• **The task**
Could you return each line of the material that has "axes" in it?
'''
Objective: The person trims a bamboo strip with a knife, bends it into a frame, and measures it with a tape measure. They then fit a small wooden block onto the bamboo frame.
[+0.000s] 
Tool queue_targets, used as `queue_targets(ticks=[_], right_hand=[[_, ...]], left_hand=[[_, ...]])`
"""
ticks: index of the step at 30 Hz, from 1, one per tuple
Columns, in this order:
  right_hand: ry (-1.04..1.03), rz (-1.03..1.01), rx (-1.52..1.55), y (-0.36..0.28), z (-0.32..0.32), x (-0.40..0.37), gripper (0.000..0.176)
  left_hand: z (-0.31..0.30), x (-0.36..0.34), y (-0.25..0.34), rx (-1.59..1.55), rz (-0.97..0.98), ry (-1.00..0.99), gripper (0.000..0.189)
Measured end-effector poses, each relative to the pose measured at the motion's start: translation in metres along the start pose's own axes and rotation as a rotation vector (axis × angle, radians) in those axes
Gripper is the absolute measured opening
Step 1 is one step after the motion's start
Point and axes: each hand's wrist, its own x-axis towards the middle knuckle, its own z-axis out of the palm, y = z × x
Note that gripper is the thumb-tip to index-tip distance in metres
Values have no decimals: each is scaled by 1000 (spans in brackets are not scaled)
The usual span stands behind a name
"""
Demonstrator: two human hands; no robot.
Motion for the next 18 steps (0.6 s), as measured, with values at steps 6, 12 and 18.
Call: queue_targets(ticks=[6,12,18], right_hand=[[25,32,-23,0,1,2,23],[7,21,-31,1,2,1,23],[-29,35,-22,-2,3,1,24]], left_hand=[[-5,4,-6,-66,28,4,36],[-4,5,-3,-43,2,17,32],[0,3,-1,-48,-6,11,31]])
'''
• **Answer space**
Measured end-effector poses, each relative to the pose measured at the motion's start: translation in metres along the start pose's own axes and rotation as a rotation vector (axis × angle, radians) in those axes
Point and axes: each hand's wrist, its own x-axis towards the middle knuckle, its own z-axis out of the palm, y = z × x

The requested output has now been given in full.